**Records provided:**
________
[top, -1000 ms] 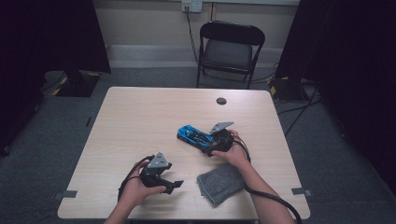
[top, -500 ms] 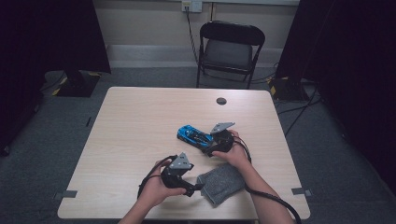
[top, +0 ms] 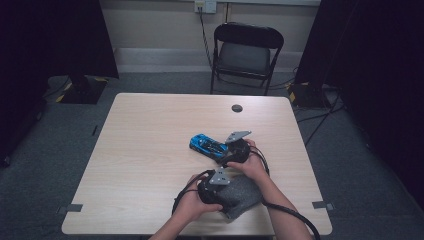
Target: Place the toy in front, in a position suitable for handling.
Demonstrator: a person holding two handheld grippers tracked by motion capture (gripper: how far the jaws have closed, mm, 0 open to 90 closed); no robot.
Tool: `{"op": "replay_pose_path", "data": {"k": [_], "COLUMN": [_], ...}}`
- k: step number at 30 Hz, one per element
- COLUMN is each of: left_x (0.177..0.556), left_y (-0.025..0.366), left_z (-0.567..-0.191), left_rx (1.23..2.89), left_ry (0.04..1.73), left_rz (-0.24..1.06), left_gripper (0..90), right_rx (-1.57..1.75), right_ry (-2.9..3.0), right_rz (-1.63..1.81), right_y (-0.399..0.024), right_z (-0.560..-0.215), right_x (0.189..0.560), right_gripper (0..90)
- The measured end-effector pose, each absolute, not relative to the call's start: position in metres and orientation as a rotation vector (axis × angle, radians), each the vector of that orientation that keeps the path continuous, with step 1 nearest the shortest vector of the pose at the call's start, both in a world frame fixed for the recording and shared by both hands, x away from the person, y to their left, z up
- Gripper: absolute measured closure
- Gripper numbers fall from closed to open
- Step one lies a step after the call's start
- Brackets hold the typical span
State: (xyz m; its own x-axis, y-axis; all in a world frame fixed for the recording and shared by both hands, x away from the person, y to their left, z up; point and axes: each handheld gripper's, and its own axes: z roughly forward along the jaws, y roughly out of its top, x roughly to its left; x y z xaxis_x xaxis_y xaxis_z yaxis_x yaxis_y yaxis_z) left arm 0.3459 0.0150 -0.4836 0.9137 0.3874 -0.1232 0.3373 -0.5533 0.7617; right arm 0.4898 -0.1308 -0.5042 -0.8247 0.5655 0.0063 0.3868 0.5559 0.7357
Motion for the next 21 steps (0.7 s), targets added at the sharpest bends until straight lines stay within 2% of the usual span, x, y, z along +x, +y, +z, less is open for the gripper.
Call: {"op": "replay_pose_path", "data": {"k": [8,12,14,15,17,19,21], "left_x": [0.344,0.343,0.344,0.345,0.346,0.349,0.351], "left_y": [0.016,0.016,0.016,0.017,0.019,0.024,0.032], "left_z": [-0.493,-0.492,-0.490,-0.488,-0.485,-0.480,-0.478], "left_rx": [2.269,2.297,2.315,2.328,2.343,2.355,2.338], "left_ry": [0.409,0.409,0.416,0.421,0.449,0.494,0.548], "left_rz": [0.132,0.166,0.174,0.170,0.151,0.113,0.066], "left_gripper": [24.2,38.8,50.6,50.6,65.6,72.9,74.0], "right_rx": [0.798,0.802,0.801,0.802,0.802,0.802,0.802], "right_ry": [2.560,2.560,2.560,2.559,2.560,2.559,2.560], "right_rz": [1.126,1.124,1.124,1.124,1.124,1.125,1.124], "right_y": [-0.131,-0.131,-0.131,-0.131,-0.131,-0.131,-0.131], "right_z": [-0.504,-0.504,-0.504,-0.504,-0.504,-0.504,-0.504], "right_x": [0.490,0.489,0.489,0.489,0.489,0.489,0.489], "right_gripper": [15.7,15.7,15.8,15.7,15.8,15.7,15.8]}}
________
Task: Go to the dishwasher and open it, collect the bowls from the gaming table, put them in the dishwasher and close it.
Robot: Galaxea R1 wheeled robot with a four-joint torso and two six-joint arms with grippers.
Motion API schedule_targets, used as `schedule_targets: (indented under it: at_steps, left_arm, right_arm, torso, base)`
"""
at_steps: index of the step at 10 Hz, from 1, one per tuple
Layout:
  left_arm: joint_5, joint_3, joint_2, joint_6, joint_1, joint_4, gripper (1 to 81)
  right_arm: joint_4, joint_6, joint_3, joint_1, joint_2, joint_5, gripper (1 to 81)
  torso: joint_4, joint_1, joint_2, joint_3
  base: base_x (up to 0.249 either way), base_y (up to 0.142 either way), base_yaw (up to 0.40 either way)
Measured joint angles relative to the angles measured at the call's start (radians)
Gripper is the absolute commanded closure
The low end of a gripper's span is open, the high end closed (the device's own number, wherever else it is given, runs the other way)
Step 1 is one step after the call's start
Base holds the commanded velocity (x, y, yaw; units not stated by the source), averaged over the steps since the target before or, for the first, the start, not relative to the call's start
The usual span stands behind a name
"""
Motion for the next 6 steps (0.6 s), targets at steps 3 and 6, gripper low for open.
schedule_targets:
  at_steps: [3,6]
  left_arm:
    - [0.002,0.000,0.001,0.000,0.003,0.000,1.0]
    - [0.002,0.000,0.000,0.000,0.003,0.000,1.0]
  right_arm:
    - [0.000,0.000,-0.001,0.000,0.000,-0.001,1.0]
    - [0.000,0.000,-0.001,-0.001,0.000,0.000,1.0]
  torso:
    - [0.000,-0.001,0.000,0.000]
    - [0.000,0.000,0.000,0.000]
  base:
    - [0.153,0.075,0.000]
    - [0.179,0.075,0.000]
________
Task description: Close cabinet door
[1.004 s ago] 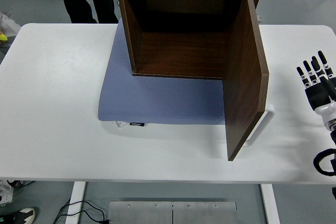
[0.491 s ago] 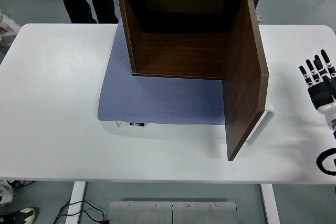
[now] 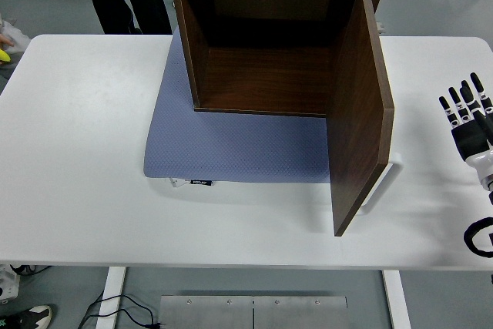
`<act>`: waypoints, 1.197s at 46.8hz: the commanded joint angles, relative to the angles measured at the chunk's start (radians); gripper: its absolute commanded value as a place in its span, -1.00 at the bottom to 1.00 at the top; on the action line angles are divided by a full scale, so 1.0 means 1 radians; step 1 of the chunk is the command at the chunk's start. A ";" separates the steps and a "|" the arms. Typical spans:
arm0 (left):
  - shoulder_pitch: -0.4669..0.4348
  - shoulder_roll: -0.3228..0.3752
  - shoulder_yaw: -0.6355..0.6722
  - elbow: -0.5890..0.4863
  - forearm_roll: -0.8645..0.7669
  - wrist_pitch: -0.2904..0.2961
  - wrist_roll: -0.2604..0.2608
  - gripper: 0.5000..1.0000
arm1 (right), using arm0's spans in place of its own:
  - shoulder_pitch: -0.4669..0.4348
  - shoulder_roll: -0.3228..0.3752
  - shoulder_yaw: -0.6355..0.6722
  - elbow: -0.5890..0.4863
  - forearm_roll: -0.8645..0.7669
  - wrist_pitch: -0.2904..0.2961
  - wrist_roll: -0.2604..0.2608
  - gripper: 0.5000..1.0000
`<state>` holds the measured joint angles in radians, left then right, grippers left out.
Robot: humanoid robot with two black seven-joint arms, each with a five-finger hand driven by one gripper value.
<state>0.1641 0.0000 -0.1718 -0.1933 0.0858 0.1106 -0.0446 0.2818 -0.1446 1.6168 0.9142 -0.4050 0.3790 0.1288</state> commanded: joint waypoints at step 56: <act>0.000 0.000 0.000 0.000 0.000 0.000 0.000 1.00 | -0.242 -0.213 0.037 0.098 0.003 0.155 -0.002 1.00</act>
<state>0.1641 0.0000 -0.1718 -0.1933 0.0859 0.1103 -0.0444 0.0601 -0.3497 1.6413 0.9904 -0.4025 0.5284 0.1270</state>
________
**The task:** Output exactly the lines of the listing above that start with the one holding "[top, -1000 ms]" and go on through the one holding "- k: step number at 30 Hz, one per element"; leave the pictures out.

**Solution for this exercise:**
[top, -1000 ms] 
[top, -500 ms] 
[top, +0 ms] 
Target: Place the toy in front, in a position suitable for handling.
Demonstrator: a person holding two handheld grippers tracked by motion capture (gripper: how far the jaws have closed, mm, 0 open to 90 closed); no robot.
Tool: `{"op": "replay_pose_path", "data": {"k": [_], "COLUMN": [_], ...}}`
- k: step number at 30 Hz, one per element

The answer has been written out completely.